Der Hund                                                                                        Sven Regener

     Der Nachthimmel, der ganz frei von Wolken war, wies in der Ferne, über Ostberlin, schon einen hellen Schimmer auf, als Frank Lehmann, den sie neuerdings nur noch »Herr Lehmann« nannten, weil sich herumgesprochen hatte, daß er kurz vor seinem vierzigsten Geburtstag stand, quer über den Lausitzer Platz nach Hause ging. Er war müde und seine Sinne waren abgestumpft, denn er kam von der Arbeit in einer der vielen Kneipen, die sich zu beiden Seiten der Wiener- und der Oranienstraße aneinanderreihten.

     Keine Lust mehr auf den Quatsch, dachte er, als er das Klohäuschen auf der westlichen Seite des Platzes passierte. Muß weg aus dem Scheißladen, alles Idioten, Hänger, dachte er, als er sich der Stelle näherte, wo der Weg zwischen Kirche rechts und Bolzplatz links hindurchführte, machen immer später zu, wird immer schlimmer, ich hätte die Schnäpse nicht trinken sollen, ging es ihm durch den Kopf, während sein Blick sich im Vorübergehen in den Maschen der hohen Umzäunung des Bolzplatzes verfing.
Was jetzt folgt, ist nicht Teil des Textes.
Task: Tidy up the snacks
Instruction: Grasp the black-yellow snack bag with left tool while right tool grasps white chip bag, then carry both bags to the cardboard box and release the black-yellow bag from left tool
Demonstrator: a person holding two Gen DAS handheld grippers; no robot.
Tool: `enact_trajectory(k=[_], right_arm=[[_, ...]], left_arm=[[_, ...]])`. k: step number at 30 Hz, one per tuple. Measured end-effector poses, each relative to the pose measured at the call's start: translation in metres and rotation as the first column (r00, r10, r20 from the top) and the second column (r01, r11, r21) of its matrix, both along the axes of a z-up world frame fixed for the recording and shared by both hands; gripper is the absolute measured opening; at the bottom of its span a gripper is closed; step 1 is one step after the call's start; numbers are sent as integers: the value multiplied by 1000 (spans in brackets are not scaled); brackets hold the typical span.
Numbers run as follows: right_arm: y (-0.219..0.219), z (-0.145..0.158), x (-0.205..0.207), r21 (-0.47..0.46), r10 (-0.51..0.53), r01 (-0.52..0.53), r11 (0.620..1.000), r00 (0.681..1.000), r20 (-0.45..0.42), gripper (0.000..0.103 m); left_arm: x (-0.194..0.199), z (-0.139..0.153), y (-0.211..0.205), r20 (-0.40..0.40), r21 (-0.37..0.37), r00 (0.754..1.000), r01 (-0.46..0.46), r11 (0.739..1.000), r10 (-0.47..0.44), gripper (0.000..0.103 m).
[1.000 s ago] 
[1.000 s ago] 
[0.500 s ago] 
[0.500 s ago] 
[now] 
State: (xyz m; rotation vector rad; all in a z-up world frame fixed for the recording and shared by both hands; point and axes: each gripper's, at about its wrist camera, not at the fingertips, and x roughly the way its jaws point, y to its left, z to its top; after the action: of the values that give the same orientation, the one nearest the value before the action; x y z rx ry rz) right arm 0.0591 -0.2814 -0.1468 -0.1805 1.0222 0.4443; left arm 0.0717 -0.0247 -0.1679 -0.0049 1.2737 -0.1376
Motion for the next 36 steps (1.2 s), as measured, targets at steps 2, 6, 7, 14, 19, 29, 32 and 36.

     Er ging nicht schnell, die Beine waren ihm schwer von der Arbeit und vom Alkohol, er schleppte sich mühsam vorwärts. Tequila, Wodka, Fernet, das muß aufhören, dachte er, morgen früh wird es mir schlecht gehen, arbeiten und trinken, das verträgt sich nicht, aber man wird ja regelrecht genötigt, dachte er. Gerade ein Alkoholiker wie Erwin sollte seine Angestellten nicht auch noch zum Mitmachen animieren, dachte er, er glaubt wohl, man hätte Spaß daran, dabei ist es bloß die Langeweile und der Abscheu vor den anderen, die einen dazu bringen. Der Mensch muß frei selber bestimmen können, wann er trinken will und wann nicht, nicht bei der Arbeit, da ist man nicht frei, dachte er und erinnerte sich mit Genugtuung der Flasche Whisky, die er heimlich hatte mitgehen lassen und die in einer extra für diese Zwecke angebrachten Innentasche seines langen, viel zu warmen Mantels steckte.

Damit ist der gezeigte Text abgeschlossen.